Get Ready For Long And Complicated Releases

“Instead, these will be long and complicated releases that will require a good deal of work and analysis to digest and comprehend in order to determine appropriate courses of action.  As the old sayings go, the proof will be in the pudding and the devil will be in the details.  I think the main issues surrounding Reg BI will be to provide greater clarity around what the "best interest" standard means in actual practice and the number and specific disclosures that will be required.  Chairman Clayton, officials at FINRA, and other Commissioners have made it clear that they want to preserve the broker-advice option – rather than requiring all brokers that provide advice to retail customers to register as investment advisers and be subject to the Investment Advisers Act fiduciary duty.  But they have also made it clear that they will support a higher standard of care for brokers.  The details of how that will be accomplished will be one of the most important aspects of the new rules.”

The Whipping Boy

“Form CRS has become the whipping boy for interest groups on both sides of the debate.  The proposed form has been roundly criticized and I would be surprised if the final rule does not reflect significant changes.  A couple of things to watch for is whether the final form will do away with the requirement that brokers provide information about investment advisory practices and vice versa.  Brokers have strongly opposed the prohibition on using the terms “adviser” and “advisor,” though it is clear that these terms have contributed to investor confusion about the differences between brokers and investment advisers.  Commissioner Peirce has been a strong advocate for allowing more flexibility in the form – both in terms of its substance as well as allowing for more presentation and delivery options that may utilize expanded technology alternatives.”

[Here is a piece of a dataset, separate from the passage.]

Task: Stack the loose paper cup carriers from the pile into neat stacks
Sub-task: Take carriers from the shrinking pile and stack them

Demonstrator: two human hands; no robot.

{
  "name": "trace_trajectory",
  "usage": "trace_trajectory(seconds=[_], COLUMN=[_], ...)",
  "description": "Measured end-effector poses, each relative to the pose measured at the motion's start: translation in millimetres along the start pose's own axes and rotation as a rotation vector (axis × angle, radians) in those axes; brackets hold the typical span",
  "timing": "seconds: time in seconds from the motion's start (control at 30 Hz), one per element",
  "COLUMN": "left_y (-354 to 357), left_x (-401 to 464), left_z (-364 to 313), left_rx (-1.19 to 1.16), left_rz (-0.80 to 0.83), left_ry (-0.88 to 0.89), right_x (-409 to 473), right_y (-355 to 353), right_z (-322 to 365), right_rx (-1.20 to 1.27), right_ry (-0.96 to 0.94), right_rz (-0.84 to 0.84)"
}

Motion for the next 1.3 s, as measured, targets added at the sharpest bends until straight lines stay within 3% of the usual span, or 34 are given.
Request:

The Fiduciary Interpretation

“Based on comments we filed, our firm hopes that the final guidance will clarify certain aspects of the longstanding Investment Advisers Act fiduciary duty, and particularly the role of clear, thorough, and advance disclosure, as reflected in U.S. Supreme Court decisions and SEC pronouncements.  The proposed interpretation also included a request for comment on several controversial expansions of investment adviser regulations.  These include: federal licensing and continuing education requirements for investment advisers, providing account statements to clients, and imposing capital requirements on investment advisers.  Investment advisory trade groups universally expressed very strong opposition to these proposed regulations.”

What about the Interest Groups?

“Interest groups have lined up on both sides of these issues for many years.  On one side, advocates for the broker-dealer and insurance industries generally have opposed changing the current suitability standard and expanding disclosure and compliance responsibilities of these firms.  On the other side, investment advisory and financial planning groups, consumer advocates, and state securities regulators generally have been aligned in urging the SEC to impose a fiduciary duty on brokers that provide investment advice to retail customers.”

What about Litigation?

“Litigation is certainly possible after the final rules are adopted, as exemplified in the FPA lawsuit where the DC Circuit Court of Appeals vacated an SEC rule in 2007 dealing with issues relating to broker-dealers establishing fee-based accounts, or more recently, as reflected in the 5th Circuit’s decision in 2018 that invalidated the Department of Labor’s fiduciary rule.”

“But before any lawsuits are filed, I expect there to be a lot of plain old legal digging – including those all-important footnotes – to try to figure out what the new rules require and what changes will be required by brokers, investment advisers, and dual registrants to comply with the new rules.”